▸ Task prompt:
Would you repeat all the lines below, exactly as they stand?

▸ Data segment:

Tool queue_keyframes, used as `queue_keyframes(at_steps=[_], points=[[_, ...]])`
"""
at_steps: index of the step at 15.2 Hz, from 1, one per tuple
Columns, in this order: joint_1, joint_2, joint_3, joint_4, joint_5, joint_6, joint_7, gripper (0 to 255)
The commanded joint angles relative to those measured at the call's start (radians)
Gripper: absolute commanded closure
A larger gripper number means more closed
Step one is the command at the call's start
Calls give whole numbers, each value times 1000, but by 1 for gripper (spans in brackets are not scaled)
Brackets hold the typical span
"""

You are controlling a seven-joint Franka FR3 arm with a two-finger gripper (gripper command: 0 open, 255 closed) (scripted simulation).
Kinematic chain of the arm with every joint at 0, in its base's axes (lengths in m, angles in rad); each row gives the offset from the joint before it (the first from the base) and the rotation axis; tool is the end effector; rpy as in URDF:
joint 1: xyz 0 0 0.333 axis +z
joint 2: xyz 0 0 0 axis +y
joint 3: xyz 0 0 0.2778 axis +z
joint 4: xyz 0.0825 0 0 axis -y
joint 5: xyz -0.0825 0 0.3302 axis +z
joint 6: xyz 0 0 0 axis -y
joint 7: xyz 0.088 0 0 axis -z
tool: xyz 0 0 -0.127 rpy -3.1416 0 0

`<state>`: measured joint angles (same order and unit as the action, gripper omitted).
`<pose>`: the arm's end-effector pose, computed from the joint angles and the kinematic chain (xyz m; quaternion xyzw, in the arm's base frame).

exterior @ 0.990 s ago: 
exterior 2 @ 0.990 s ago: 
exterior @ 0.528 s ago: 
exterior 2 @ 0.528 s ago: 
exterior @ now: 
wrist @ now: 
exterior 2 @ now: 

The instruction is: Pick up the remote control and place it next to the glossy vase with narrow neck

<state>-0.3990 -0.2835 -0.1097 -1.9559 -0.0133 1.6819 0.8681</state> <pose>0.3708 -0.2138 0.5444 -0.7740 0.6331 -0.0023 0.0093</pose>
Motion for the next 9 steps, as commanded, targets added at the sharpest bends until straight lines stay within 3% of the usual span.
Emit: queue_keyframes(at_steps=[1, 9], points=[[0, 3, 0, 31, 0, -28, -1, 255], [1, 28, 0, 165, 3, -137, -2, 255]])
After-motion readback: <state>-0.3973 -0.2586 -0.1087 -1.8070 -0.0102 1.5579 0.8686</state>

▸ Written reply:
Tool queue_keyframes, used as `queue_keyframes(at_steps=[_], points=[[_, ...]])`
"""
at_steps: index of the step at 15.2 Hz, from 1, one per tuple
Columns, in this order: joint_1, joint_2, joint_3, joint_4, joint_5, joint_6, joint_7, gripper (0 to 255)
The commanded joint angles relative to those measured at the call's start (radians)
Gripper: absolute commanded closure
A larger gripper number means more closed
Step one is the command at the call's start
Calls give whole numbers, each value times 1000, but by 1 for gripper (spans in brackets are not scaled)
Brackets hold the typical span
"""

You are controlling a seven-joint Franka FR3 arm with a two-finger gripper (gripper command: 0 open, 255 closed) (scripted simulation).
Kinematic chain of the arm with every joint at 0, in its base's axes (lengths in m, angles in rad); each row gives the offset from the joint before it (the first from the base) and the rotation axis; tool is the end effector; rpy as in URDF:
joint 1: xyz 0 0 0.333 axis +z
joint 2: xyz 0 0 0 axis +y
joint 3: xyz 0 0 0.2778 axis +z
joint 4: xyz 0.0825 0 0 axis -y
joint 5: xyz -0.0825 0 0.3302 axis +z
joint 6: xyz 0 0 0 axis -y
joint 7: xyz 0.088 0 0 axis -z
tool: xyz 0 0 -0.127 rpy -3.1416 0 0

`<state>`: measured joint angles (same order and unit as the action, gripper omitted).
`<pose>`: the arm's end-effector pose, computed from the joint angles and the kinematic chain (xyz m; quaternion xyzw, in the arm's base frame).

exterior @ 0.990 s ago: 
exterior 2 @ 0.990 s ago: 
exterior @ 0.528 s ago: 
exterior 2 @ 0.528 s ago: 
exterior @ now: 
wrist @ now: 
exterior 2 @ now: 

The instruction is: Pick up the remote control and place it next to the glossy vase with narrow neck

<state>-0.3990 -0.2835 -0.1097 -1.9559 -0.0133 1.6819 0.8681</state> <pose>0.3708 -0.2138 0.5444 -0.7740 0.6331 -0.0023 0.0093</pose>
Motion for the next 9 steps, as commanded, targets added at the sharpest bends until straight lines stay within 3% of the usual span.
Emit: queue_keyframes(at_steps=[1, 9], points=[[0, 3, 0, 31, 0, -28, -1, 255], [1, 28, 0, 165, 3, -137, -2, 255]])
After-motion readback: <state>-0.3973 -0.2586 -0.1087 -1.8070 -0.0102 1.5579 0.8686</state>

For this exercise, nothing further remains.